ACTIVITY:
Restate the whole listing word for word, missing no line.

DATA BELOW:
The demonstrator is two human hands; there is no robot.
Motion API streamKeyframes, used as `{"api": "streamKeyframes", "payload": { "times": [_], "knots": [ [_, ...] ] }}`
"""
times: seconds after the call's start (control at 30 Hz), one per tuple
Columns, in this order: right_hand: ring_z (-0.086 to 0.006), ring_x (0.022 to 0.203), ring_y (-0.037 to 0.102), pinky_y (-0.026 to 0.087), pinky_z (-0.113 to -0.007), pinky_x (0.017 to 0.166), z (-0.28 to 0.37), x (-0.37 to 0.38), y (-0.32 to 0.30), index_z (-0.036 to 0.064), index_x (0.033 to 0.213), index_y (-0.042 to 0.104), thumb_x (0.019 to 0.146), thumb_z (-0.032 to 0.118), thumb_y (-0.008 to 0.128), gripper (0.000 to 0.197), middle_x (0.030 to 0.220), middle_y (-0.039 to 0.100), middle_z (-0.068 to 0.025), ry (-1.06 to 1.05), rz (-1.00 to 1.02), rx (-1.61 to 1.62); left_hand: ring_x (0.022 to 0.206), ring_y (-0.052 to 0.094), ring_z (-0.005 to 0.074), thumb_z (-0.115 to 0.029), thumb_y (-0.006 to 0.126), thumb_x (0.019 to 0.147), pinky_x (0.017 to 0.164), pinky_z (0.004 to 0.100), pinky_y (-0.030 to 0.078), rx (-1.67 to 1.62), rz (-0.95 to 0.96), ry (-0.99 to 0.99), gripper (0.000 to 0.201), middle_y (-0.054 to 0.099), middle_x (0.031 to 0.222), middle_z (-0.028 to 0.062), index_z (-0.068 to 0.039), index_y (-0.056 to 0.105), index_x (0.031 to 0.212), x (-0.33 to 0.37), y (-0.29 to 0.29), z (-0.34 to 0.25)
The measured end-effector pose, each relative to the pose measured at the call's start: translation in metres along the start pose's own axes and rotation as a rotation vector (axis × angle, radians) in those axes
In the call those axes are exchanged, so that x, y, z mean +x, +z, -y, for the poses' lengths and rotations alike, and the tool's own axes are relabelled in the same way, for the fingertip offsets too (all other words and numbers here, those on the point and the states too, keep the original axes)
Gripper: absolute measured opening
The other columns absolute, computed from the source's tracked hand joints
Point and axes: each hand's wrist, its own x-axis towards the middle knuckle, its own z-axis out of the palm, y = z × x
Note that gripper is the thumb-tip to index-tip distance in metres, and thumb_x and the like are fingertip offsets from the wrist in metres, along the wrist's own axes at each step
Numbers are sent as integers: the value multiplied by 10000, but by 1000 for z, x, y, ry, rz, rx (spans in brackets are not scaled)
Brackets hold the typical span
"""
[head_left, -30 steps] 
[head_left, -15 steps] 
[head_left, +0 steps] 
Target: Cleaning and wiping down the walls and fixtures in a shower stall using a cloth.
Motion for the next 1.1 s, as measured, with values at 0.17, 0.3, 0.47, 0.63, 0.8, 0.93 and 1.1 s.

PROBLEM SOLUTION:
The demonstrator is two human hands; there is no robot.
Motion API streamKeyframes, used as `{"api": "streamKeyframes", "payload": { "times": [_], "knots": [ [_, ...] ] }}`
"""
times: seconds after the call's start (control at 30 Hz), one per tuple
Columns, in this order: right_hand: ring_z (-0.086 to 0.006), ring_x (0.022 to 0.203), ring_y (-0.037 to 0.102), pinky_y (-0.026 to 0.087), pinky_z (-0.113 to -0.007), pinky_x (0.017 to 0.166), z (-0.28 to 0.37), x (-0.37 to 0.38), y (-0.32 to 0.30), index_z (-0.036 to 0.064), index_x (0.033 to 0.213), index_y (-0.042 to 0.104), thumb_x (0.019 to 0.146), thumb_z (-0.032 to 0.118), thumb_y (-0.008 to 0.128), gripper (0.000 to 0.197), middle_x (0.030 to 0.220), middle_y (-0.039 to 0.100), middle_z (-0.068 to 0.025), ry (-1.06 to 1.05), rz (-1.00 to 1.02), rx (-1.61 to 1.62); left_hand: ring_x (0.022 to 0.206), ring_y (-0.052 to 0.094), ring_z (-0.005 to 0.074), thumb_z (-0.115 to 0.029), thumb_y (-0.006 to 0.126), thumb_x (0.019 to 0.147), pinky_x (0.017 to 0.164), pinky_z (0.004 to 0.100), pinky_y (-0.030 to 0.078), rx (-1.67 to 1.62), rz (-0.95 to 0.96), ry (-0.99 to 0.99), gripper (0.000 to 0.201), middle_y (-0.054 to 0.099), middle_x (0.031 to 0.222), middle_z (-0.028 to 0.062), index_z (-0.068 to 0.039), index_y (-0.056 to 0.105), index_x (0.031 to 0.212), x (-0.33 to 0.37), y (-0.29 to 0.29), z (-0.34 to 0.25)
The measured end-effector pose, each relative to the pose measured at the call's start: translation in metres along the start pose's own axes and rotation as a rotation vector (axis × angle, radians) in those axes
In the call those axes are exchanged, so that x, y, z mean +x, +z, -y, for the poses' lengths and rotations alike, and the tool's own axes are relabelled in the same way, for the fingertip offsets too (all other words and numbers here, those on the point and the states too, keep the original axes)
Gripper: absolute measured opening
The other columns absolute, computed from the source's tracked hand joints
Point and axes: each hand's wrist, its own x-axis towards the middle knuckle, its own z-axis out of the palm, y = z × x
Note that gripper is the thumb-tip to index-tip distance in metres, and thumb_x and the like are fingertip offsets from the wrist in metres, along the wrist's own axes at each step
Numbers are sent as integers: the value multiplied by 10000, but by 1000 for z, x, y, ry, rz, rx (spans in brackets are not scaled)
Brackets hold the typical span
"""
[head_left, -30 steps] 
[head_left, -15 steps] 
[head_left, +0 steps] 
Target: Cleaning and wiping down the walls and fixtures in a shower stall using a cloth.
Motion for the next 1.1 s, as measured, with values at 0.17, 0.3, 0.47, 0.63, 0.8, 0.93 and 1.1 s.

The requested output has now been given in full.